The austere and stiff-upper-lipped Boycie was an excellent comic device when contrasted with the capers of the roguish Trotters, but alone the characters which once fitted their purpose so well became slightly alien and impersonalised. Indeed, the tempestuous relationship between the pair underwent something of a change in dynamic and lost much of its original charm and chemistry.
Similarly in Joey, the flop spin-off from the massive Friends, the character of Joey Tribbiani lacked depth. This was something he never needed in Friends as a stereotypical, promiscuous Italian-American who, along with Pheobe tended to provide comic relief from the more serious story lines surrounding the rest of the cast.
An interesting premise and some strong support roles made this a reasonable success
So what then are the vital ingredients that makes a successful sit-com spin-off? Perhaps we should take a look at Cheers off-shoot Frasier, which ran for eleven seasons and having also won a record 36 Emmy awards is arguably the most successful sitcom spin-off of all time.

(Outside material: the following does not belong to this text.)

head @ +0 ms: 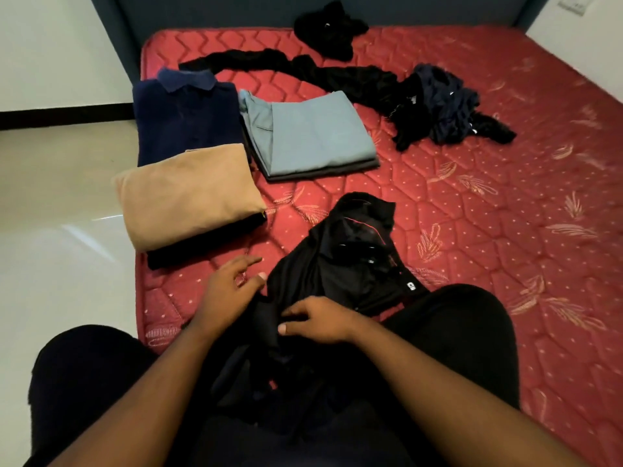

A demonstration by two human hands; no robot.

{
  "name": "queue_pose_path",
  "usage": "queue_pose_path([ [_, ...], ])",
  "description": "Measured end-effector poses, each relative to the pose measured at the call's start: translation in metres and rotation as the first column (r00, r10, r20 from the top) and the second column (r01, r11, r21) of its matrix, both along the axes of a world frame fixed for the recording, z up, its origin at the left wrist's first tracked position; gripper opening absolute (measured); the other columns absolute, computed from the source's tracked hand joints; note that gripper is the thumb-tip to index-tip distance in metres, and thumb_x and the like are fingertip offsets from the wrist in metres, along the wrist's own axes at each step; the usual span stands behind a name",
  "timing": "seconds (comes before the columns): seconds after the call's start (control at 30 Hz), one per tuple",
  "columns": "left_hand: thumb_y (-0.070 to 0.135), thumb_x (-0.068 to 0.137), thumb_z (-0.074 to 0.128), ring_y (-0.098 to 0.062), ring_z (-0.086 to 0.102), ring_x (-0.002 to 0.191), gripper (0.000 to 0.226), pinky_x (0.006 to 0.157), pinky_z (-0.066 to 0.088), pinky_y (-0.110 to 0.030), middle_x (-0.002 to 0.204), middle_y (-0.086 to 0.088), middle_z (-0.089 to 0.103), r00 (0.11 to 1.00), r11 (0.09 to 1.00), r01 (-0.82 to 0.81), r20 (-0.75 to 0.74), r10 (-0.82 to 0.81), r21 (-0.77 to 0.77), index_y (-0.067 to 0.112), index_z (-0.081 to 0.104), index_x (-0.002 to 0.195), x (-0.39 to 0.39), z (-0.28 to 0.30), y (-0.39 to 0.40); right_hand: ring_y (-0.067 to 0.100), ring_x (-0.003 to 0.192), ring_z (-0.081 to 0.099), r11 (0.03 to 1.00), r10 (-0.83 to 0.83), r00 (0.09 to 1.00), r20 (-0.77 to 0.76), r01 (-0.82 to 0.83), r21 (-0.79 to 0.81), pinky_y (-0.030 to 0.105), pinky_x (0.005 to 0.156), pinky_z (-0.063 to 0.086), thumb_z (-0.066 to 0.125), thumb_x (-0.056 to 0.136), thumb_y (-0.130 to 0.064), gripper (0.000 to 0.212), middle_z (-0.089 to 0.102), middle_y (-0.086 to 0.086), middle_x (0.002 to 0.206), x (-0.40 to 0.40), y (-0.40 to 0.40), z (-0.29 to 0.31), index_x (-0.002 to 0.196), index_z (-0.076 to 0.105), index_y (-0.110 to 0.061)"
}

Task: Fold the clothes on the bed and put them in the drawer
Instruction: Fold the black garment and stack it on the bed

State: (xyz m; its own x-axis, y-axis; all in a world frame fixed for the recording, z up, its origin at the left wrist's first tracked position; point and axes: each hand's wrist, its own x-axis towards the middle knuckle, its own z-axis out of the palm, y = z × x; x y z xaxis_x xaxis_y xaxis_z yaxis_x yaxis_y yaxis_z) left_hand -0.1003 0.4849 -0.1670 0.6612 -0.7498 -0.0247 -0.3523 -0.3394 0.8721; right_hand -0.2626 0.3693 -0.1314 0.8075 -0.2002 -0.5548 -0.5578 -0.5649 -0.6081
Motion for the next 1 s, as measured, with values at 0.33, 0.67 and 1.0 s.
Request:
queue_pose_path([
  [0.33,0.023,0.080,0.065,-0.020,0.053,0.126,0.063,0.109,0.039,-0.034,0.136,-0.004,0.057,0.950,0.940,0.286,0.074,-0.304,0.188,0.016,0.050,0.141,-0.020,0.016,-0.071,0.023,0.074,0.057,0.684,-0.678,0.728,0.099,0.675,-0.278,0.028,0.064,0.046,0.053,0.087,-0.001,0.030,0.061,0.014,0.104,-0.070,-0.170,0.003,0.112,0.056,-0.017],
  [0.67,0.031,0.090,0.067,-0.025,0.063,0.102,0.033,0.082,0.044,-0.028,0.104,-0.007,0.066,0.841,0.798,0.423,0.143,-0.522,0.429,0.019,0.063,0.120,-0.024,0.045,-0.159,0.004,0.055,0.059,0.925,-0.378,0.917,-0.127,0.369,-0.093,0.016,0.044,0.040,0.028,0.077,0.030,0.072,0.066,0.010,0.088,-0.101,-0.197,0.021,0.125,0.059,-0.014],
  [1.0,0.038,0.079,0.066,-0.018,0.066,0.071,0.007,0.078,0.057,-0.040,0.075,0.008,0.069,1.000,0.999,0.005,0.007,-0.005,0.051,0.032,0.066,0.075,-0.014,0.060,-0.130,0.012,0.069,0.052,0.859,-0.490,0.830,0.267,0.512,-0.015,0.028,0.065,0.045,0.067,0.089,-0.008,0.016,0.055,0.001,0.074,-0.088,-0.194,0.022,0.077,0.058,-0.015],
])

What sets Frasier apart from the likes of Joey and Green Green Grass is that we find a wide range of deep and well developed characters to support the common character from the original series; from the eccentric and quintessentially British Daphne to the down-to-earth and insightful Martin and anal, elitist yet sensitive Niles.
These characters provide a much better backdrop to the character of Frasier than the Cheers clique, who showed him up as snobbish and cripplingly academic.
However Fraiser is not the only success story. Cast your eyes back to the bad dress sense and even worse teeth of the 1970s in hit sitcom Man About the House, which spawned two successful spin-offs. George and Mildred focused on the landlord and landlady of the original series; George and Mildred Roper, in their own set of adventures.
The dynamic of their relationship was a hit on screen and was one of the possible reasons for the series’ popularity. Robin’s Nest followed the life of the protagonist, his relationship and attempts to set up a bistro. An interesting premise and some strong support roles made this a reasonable success.
In short, the spin-off series can be like returning to a holiday destination without old friends, but once the new company is good you may well enjoy it as much as the last time!